Eugène-Louis Doyen (16 December 1859 – 21 November 1916) was a French surgeon born in Reims.

== Early life and education ==
Doyen was the son of Octave Doyen (1831–1895), who served as mayor of Reims.

Eugène Doyen studied medicine in École de médecine de Reims and Faculty of Medicine of Paris. He completed his internship at the hospitals of Paris. He was a student of Just Lucas-Championnière. He prepared his thesis on the cholera germ in the laboratory of the Pasteur Institute under Edmond Nocard.

== Medical career ==
Doyen later opened a private medical institute in Paris that attracted a wealthy clientele. He was a skilled and innovative physician who introduced several surgical techniques and medical instruments, some of which bear his name today, such as Doyen Abdominal Retractor. He was a pioneer in the use of electrosurgery and electrocoagulation, and also marketed a yeast extract he called "mycolysine" for treatment of infectious diseases.

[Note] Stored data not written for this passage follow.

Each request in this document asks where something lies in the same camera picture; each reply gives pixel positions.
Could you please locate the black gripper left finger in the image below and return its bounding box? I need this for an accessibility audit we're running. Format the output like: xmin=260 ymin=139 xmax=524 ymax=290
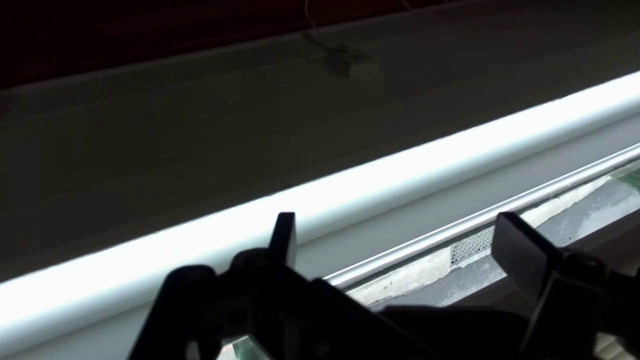
xmin=125 ymin=210 xmax=427 ymax=360

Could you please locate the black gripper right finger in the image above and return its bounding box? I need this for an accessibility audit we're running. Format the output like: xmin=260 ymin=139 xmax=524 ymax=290
xmin=491 ymin=210 xmax=640 ymax=360

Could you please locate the white window sill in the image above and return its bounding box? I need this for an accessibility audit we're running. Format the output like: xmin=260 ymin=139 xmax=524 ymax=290
xmin=0 ymin=69 xmax=640 ymax=360

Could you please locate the white window frame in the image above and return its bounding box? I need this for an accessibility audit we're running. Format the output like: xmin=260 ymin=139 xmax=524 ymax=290
xmin=323 ymin=142 xmax=640 ymax=290

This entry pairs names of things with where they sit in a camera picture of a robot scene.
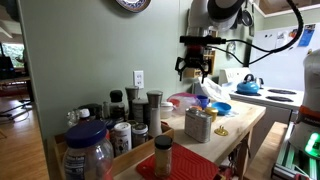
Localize white refrigerator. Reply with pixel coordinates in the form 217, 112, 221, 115
249, 22, 320, 92

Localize red silicone mat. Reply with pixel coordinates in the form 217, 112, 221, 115
135, 142, 221, 180

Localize blue kettle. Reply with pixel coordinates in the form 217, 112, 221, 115
236, 73, 265, 95

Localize clear container with red lid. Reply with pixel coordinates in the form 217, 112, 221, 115
166, 92, 203, 114

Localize steel and dark pepper grinder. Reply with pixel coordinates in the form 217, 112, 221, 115
124, 86, 140, 121

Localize silver-lid glass jar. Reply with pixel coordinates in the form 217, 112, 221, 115
131, 123, 149, 149

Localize white crumpled napkin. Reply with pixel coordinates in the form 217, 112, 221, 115
226, 109, 240, 118

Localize white plastic tub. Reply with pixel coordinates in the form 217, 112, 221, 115
159, 101, 175, 120

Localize steel and white salt grinder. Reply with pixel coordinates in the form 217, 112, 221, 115
146, 90, 164, 138

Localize blue plastic bowl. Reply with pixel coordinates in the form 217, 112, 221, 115
211, 101, 232, 117

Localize clear glass jar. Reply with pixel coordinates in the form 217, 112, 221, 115
65, 109, 80, 129

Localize round brass lid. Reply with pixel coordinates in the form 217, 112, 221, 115
213, 125, 230, 137

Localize white rectangular tin can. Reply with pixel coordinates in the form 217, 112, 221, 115
184, 107, 213, 144

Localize wooden tray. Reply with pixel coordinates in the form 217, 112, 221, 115
53, 121, 175, 180

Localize black tripod legs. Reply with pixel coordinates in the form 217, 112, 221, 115
0, 99, 32, 123

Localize white electric stove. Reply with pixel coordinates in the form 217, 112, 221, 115
218, 67, 305, 161

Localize blue plastic cup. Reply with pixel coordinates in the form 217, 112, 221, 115
195, 94, 211, 109

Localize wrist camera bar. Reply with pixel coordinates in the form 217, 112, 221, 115
179, 34, 223, 46

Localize white wall outlet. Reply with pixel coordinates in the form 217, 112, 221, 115
133, 70, 145, 90

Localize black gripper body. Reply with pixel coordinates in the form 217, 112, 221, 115
184, 44, 207, 70

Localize grey labelled canister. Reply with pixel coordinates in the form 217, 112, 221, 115
131, 97, 150, 125

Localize small gold jar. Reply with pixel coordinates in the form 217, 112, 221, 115
204, 106, 219, 123

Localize small slim glass bottle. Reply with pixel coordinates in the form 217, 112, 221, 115
102, 101, 110, 119

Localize aluminium robot stand frame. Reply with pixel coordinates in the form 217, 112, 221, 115
271, 123, 320, 180

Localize white spice shaker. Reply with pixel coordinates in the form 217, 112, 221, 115
113, 122, 132, 157

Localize white-cap red bottle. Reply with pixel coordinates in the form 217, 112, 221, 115
77, 108, 92, 125

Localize black-lid spice jar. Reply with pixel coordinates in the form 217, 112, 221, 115
153, 134, 173, 179

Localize wooden spice rack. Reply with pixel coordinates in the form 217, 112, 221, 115
183, 46, 217, 79

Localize large blue-lid plastic jar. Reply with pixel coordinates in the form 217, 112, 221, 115
62, 119, 115, 180

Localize white paper on refrigerator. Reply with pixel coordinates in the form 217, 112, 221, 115
274, 30, 288, 50

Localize blue paper on refrigerator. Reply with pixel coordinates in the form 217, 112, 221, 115
297, 23, 317, 48

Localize black-cap dark bottle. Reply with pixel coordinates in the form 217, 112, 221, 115
109, 89, 126, 123

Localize orange fridge magnet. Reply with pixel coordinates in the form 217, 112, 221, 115
288, 28, 300, 40

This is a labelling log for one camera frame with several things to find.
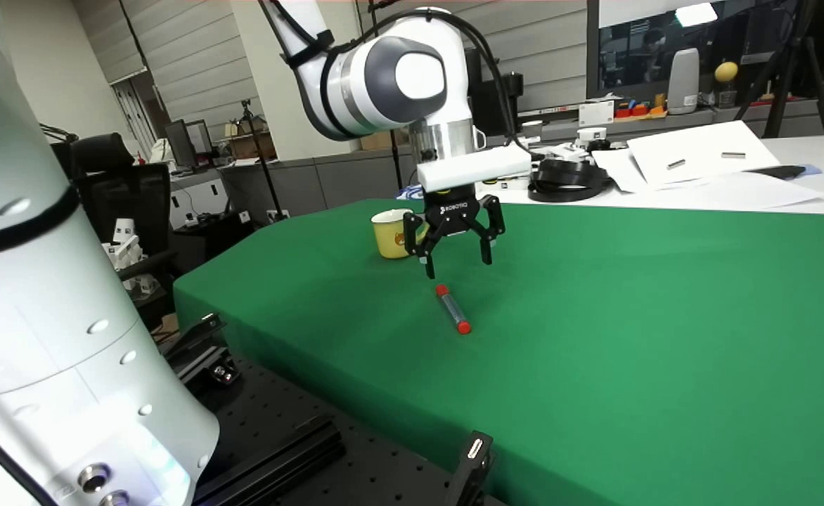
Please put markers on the small white figure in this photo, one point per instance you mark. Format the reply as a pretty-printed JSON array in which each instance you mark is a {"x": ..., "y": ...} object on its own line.
[{"x": 128, "y": 243}]

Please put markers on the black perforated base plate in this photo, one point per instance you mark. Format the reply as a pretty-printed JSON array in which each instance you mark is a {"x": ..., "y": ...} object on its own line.
[{"x": 334, "y": 440}]

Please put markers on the black office chair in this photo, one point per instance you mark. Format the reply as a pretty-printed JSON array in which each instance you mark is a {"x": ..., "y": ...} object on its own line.
[{"x": 123, "y": 198}]

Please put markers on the green table cloth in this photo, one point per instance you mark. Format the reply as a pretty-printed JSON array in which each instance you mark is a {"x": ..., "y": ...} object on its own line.
[{"x": 616, "y": 354}]

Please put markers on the black camera tripod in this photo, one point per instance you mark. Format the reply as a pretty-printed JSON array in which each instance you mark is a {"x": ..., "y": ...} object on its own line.
[{"x": 790, "y": 64}]

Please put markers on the small black flat device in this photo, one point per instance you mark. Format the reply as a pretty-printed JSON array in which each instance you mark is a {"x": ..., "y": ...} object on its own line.
[{"x": 777, "y": 173}]

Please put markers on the white paper sheet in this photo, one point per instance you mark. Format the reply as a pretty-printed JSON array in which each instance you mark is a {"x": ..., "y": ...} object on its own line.
[
  {"x": 700, "y": 150},
  {"x": 758, "y": 192}
]

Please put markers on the small white box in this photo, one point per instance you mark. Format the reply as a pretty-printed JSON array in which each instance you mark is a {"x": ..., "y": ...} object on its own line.
[{"x": 594, "y": 112}]

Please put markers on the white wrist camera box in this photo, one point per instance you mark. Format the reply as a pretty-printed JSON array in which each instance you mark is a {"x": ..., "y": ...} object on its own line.
[{"x": 475, "y": 168}]

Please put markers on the grey pen with red cap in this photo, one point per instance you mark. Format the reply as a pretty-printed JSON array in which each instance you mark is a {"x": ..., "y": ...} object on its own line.
[{"x": 454, "y": 310}]

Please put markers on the small yellow ball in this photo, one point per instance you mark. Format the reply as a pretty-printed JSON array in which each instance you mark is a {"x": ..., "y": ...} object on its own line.
[{"x": 725, "y": 70}]

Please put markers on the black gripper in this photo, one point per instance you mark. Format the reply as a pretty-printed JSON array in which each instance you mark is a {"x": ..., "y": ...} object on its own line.
[{"x": 450, "y": 212}]

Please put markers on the orange small items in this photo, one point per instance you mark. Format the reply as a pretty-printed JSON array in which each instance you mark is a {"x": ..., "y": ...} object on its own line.
[{"x": 641, "y": 108}]

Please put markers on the yellow enamel cup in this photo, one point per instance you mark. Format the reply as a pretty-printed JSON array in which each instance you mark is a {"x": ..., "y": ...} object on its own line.
[{"x": 388, "y": 234}]

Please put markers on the white upright speaker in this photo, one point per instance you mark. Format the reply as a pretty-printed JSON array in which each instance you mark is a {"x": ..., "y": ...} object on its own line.
[{"x": 683, "y": 83}]

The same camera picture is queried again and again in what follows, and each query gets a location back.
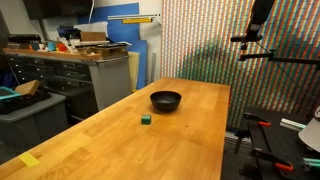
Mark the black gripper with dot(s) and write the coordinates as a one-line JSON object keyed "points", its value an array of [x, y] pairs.
{"points": [[263, 11]]}

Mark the green block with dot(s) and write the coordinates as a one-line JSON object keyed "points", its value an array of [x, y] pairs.
{"points": [[146, 119]]}

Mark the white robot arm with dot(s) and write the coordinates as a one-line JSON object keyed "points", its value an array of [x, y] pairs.
{"points": [[310, 133]]}

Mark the black bowl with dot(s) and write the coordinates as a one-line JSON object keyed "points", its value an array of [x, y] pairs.
{"points": [[165, 101]]}

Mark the silver aluminium extrusion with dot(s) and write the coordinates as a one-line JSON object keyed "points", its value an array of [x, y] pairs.
{"points": [[292, 124]]}

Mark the yellow spirit level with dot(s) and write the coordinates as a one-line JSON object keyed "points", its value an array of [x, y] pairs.
{"points": [[136, 20]]}

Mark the black perforated breadboard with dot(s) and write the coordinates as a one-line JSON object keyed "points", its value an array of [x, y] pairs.
{"points": [[286, 143]]}

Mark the blue board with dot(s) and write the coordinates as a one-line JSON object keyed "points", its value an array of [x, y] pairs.
{"points": [[128, 35]]}

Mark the beige foam board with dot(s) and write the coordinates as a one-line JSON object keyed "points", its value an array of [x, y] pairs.
{"points": [[133, 70]]}

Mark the teal aluminium extrusion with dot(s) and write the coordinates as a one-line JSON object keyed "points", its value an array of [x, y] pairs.
{"points": [[312, 162]]}

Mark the perforated grey metal cabinet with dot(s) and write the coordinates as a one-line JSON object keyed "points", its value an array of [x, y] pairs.
{"points": [[111, 81]]}

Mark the flat cardboard box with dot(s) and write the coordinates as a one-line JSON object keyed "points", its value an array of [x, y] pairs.
{"points": [[93, 36]]}

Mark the wooden bench top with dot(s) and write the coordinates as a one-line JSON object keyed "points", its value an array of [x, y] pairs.
{"points": [[50, 54]]}

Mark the dark drawer cabinet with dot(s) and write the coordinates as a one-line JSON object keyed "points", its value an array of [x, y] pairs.
{"points": [[50, 75]]}

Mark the black sensor bar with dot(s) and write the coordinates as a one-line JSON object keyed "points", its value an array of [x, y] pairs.
{"points": [[24, 38]]}

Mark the brown cardboard box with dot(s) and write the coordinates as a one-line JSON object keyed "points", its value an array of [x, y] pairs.
{"points": [[28, 88]]}

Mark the grey storage bin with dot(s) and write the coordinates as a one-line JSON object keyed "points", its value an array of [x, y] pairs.
{"points": [[31, 123]]}

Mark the teal tray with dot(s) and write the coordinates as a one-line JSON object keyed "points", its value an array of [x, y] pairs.
{"points": [[8, 92]]}

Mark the yellow sticky note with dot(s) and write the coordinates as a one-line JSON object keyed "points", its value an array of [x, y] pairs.
{"points": [[29, 159]]}

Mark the black bar camera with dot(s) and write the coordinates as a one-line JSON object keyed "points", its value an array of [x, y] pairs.
{"points": [[246, 38]]}

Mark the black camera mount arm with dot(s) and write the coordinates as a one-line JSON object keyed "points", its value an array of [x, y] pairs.
{"points": [[286, 59]]}

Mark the silver metal rail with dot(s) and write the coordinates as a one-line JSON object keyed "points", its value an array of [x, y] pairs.
{"points": [[133, 16]]}

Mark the dark wall screen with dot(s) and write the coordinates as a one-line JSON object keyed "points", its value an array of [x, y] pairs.
{"points": [[56, 8]]}

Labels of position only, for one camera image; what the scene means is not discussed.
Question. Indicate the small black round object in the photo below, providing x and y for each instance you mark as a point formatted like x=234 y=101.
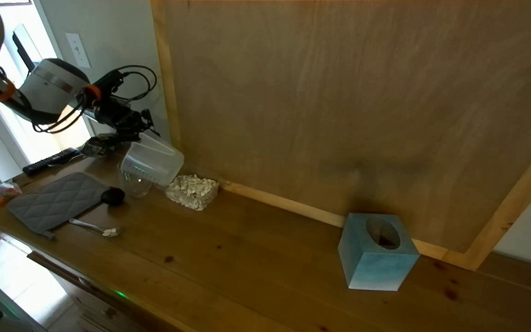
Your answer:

He had a keen interest in photography and cinematography, and performed early experiments of color film, microcinematography and stereoscopic film. He produced numerous films of operations, including a craniectomy, an abdominal hysterectomy, and a surgery for separation of conjoined twins Radhika and Dudhika Nayak, united in the area of the xiphoid process of the sternum. Although his films were popular at medical conferences abroad, they were harshly criticized by his contemporaries in France, who felt that the integrity of their profession had been compromised.

For a period of time, Doyen was editor-in-chief of the Revue Critique de Médecine et de Chirurgie, as well as the Archives de Doyen, a medico-surgical journal of the Doyen Institute.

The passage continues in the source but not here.